DER-ESS aggregated systems may use various metering systems, such as smart meters (SMs) and AMIs. The second generation of SM and AMI, 2G SM and AMI2, enable consumers to access their data via smartphones and join LFMs [236]. Integrating Sense’s AI software with next-gen SMs boosts operations [237]. Additionally, Sense also offers higher frequency monitoring via secure cloud application programming interfaces [237].

5.2. Practical Applications for DER-ESS Aggregation

This section examines practical applications of DER–ESS aggregation through an analysis of selected industrial project reports published between 2018 and 2025 [238,239,240,241,242,243,244,245,246,247,248,249]. Figure 12 provides an overview of key application areas, corresponding service providers, and receivers identified from these real-world demonstrations.
As conventional generators are progressively replaced by wind and solar resources, reliance on conventional droop control with legacy parameter settings may become impractical. In the Australian NEM low-inertia test system, primary frequency control would require more than 10 GW of DER/BESS capacity following a 750-MW generation-loss event [244]. A BESS response time study with RE penetration sweep in a mixed-generation (including both renewable and synchronous generators) frequency dynamic model shows that a grid-following inverter-based BESS with tuned operating parameters (1 GW BESS, 0.7% droop, no dead-band) can regulate frequency for penetration levels up to 86% [244]. Tests conducted on a simplified 34-GW network show that tuned DER/BESS droop control with synthetic inertia provides additional damping, improves frequency containment, and reduces the rate-of-change-of-frequency following a 750-MW generation-loss contingency at RE penetration levels above 95%. At extreme RE penetration levels (98–100%), grid-forming inverter-based DER/BESS provides superior frequency support performance due to its faster response; however, this advantage diminishes at RE penetration levels below approximately 90–95% [244]. Tesla Powerwall systems have been tested for fast frequency response in the South Australia VPP [243], demonstrating eligibility for AEMO’s very fast frequency control ASMs (FCASMs). In the NEM, aggregators can bid into FCASMs and respond to AEMO automatic generation control signals for frequency regulation [244]. The Power Potential project in [241] has conducted a live-system trial in the world-first regional reactive power market on the Southeast England transmission-distribution interface, demonstrating that DERs in distribution networks can provide dynamic voltage support at the transmission level.
DER-ESS aggregators actively participate in voltage support in DSs. Tesla’s VPP can reduce active power contributions to FCASMs to provide reactive power for voltage support [242]. In [238], the DERMS developed by General Electric Grid Solutions coordinates aggregated DERs to avoid capacity and reverse-flow violations in DSs.
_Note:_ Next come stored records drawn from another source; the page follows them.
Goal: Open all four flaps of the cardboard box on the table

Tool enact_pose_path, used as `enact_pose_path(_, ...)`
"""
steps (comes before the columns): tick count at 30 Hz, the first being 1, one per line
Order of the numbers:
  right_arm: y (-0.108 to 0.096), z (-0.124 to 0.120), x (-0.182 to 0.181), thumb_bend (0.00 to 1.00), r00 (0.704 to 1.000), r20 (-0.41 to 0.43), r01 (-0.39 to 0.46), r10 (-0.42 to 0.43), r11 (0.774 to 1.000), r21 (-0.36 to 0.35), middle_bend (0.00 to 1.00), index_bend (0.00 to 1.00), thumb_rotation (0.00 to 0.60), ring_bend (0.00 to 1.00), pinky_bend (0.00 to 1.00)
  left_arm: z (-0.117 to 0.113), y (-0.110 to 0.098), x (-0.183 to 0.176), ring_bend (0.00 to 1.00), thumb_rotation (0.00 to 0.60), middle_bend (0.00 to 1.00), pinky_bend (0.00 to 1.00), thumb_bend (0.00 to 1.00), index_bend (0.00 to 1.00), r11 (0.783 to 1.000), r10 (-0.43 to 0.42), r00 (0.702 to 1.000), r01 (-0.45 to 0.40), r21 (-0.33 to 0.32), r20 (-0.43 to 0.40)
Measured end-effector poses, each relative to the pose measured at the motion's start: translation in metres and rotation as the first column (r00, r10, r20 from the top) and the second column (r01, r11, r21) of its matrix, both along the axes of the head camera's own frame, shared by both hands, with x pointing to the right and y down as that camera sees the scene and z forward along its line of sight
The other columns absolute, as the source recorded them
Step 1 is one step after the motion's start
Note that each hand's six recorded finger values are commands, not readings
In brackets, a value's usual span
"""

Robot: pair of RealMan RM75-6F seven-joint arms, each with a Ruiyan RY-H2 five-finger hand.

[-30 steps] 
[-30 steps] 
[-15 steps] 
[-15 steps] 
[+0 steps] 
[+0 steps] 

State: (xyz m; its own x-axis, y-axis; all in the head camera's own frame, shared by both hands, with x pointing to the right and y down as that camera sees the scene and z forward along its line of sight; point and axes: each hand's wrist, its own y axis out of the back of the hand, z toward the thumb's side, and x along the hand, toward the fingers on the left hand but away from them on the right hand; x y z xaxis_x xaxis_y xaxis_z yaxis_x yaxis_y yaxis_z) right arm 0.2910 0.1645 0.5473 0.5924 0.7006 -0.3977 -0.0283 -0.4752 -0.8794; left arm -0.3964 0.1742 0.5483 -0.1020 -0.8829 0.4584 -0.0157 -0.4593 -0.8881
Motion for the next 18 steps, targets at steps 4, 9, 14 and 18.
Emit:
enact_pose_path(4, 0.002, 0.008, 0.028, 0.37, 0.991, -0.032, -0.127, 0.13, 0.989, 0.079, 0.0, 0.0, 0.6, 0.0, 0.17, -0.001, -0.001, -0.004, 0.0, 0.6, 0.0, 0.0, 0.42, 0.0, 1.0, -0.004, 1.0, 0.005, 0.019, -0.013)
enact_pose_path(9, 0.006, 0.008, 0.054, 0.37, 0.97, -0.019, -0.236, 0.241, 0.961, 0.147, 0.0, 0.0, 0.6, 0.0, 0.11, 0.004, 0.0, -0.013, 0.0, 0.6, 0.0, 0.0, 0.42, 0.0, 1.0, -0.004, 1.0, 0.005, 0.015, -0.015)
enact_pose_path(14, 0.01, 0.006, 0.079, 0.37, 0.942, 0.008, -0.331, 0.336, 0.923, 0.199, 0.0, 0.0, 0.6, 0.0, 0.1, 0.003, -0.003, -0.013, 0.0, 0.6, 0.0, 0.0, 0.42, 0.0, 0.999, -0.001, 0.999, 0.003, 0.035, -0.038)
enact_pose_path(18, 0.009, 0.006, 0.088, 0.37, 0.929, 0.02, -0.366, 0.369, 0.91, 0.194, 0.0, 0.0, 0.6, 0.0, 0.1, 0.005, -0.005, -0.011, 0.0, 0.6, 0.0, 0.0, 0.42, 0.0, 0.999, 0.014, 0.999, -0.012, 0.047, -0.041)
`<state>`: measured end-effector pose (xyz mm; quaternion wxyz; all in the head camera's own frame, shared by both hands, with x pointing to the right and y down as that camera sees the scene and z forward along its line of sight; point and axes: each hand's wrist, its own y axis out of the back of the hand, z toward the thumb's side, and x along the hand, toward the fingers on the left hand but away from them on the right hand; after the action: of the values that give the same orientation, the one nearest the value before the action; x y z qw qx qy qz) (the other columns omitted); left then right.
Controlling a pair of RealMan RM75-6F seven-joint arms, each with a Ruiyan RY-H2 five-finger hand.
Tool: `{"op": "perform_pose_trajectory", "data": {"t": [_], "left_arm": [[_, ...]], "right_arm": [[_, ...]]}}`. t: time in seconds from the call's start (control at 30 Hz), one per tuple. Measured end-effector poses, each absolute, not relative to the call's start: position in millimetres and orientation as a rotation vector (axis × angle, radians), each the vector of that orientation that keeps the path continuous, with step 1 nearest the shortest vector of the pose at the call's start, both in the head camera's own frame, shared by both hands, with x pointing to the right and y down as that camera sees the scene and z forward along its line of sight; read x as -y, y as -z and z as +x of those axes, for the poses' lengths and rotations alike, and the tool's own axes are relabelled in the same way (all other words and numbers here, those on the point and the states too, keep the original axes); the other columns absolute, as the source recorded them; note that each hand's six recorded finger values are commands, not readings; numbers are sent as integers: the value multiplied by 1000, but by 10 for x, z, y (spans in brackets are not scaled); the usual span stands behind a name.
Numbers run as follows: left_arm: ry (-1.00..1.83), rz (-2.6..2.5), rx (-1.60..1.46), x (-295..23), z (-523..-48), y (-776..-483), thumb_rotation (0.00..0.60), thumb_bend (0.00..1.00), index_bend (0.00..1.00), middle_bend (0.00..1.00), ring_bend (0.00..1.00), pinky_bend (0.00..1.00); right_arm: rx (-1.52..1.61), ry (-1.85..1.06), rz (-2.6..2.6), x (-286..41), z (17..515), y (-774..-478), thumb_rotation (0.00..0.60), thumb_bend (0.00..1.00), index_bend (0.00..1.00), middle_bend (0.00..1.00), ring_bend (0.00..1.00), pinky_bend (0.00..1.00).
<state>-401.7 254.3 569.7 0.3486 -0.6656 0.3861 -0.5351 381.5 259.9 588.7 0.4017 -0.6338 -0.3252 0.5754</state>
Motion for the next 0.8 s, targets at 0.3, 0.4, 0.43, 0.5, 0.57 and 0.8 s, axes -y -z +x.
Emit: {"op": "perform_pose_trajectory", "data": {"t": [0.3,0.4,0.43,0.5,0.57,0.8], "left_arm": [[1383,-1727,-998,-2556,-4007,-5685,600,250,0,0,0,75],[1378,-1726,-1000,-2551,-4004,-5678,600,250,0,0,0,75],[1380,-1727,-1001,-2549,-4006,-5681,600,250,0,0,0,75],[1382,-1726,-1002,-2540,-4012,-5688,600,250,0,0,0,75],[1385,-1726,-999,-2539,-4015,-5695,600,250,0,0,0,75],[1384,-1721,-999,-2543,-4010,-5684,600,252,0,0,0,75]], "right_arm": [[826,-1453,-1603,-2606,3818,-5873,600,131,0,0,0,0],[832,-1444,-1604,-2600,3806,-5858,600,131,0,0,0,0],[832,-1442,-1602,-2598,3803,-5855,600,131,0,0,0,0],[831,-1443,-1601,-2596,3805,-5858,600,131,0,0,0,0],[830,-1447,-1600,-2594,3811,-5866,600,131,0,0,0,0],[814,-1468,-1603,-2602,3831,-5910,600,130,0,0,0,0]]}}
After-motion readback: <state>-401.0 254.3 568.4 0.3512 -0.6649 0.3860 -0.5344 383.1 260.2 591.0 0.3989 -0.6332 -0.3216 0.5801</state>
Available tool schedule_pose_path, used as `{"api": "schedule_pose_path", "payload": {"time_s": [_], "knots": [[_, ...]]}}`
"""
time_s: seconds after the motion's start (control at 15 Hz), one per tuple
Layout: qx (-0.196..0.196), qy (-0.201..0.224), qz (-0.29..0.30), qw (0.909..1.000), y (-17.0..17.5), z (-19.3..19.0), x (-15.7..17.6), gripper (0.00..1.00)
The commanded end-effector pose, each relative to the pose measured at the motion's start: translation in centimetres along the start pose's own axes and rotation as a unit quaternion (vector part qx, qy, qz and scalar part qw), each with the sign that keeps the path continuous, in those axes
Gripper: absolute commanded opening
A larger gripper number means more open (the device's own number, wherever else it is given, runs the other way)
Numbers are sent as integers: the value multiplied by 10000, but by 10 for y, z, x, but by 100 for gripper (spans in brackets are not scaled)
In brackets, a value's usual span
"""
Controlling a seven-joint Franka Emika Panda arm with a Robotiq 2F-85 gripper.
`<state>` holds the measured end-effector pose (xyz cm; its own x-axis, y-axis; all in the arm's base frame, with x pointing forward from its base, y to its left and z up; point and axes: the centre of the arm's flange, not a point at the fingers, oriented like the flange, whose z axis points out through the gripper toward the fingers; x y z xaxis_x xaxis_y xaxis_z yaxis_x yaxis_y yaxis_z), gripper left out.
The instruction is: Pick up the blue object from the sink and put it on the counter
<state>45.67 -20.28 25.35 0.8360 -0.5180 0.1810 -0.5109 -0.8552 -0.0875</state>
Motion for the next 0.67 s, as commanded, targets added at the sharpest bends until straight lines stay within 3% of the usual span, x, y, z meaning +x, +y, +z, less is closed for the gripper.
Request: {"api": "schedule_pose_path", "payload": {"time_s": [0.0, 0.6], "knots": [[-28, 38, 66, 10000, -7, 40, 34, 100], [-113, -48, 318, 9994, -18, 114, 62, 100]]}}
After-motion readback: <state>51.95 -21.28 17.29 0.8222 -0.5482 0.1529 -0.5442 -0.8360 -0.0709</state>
Multiple projects (SMUD, Green Mountain Power, MECO, SCE, and San Jose EPIC) demonstrate the use of peak-shaving and load-shifting services to mitigate asset overloading and congestion [238,239]. To optimize capacity allocation and utilize spare network capacity, project Symphony applied a dynamic operating envelop-based calculator and optimization algorithm [248], while project Jupiter plans to extend this tool as part of future DSO solutions [249].
Customer engagement has been a key focus across several projects [245,247,249]. Project EDGE has conducted a customer-centric social study to assess customer opinion on DER integration complexity, and project Jupiter has implemented a customer education strategy to raise awareness of market participation benefits [245,249]. The project Converge has employed value-centric customer research and transparent operations to increase customer engagement [247]. Study [239] demonstrates that customer-owned assets can deliver effective DR services and enable BTM battery owners to support DS and participate in WEMs.
DER-ESS aggregation enables economic dispatch and coordinated day-ahead/hourly bidding while minimizing operational costs [238]. The project Pearlstone enables multi-site customer participation in energy markets while ensuring cybersecurity and equitable revenue sharing [240]. American and Australian projects demonstrate that aggregators can simultaneously participate in WEMs, FCASMs, and DS support services [238,242], thereby enabling value stacking for individual DER owners [245]. The project Symphony with Western Power’s Grid Transformation Engine can optimize network investment costs by exploiting the benefits of DERs [238,248].
Finally, the increased deployment of RE generation and smart appliances supports decarbonization goals [249]. The project RMI Power Shift in the US provides quantitative evidence that aggregating DERs and ESSs can reduce CO2-equivalent emissions by millions of metric tons annually [246]. Modern inverter technologies also reduce dependence on conventional synchronous generator backup and associated infrastructure [244].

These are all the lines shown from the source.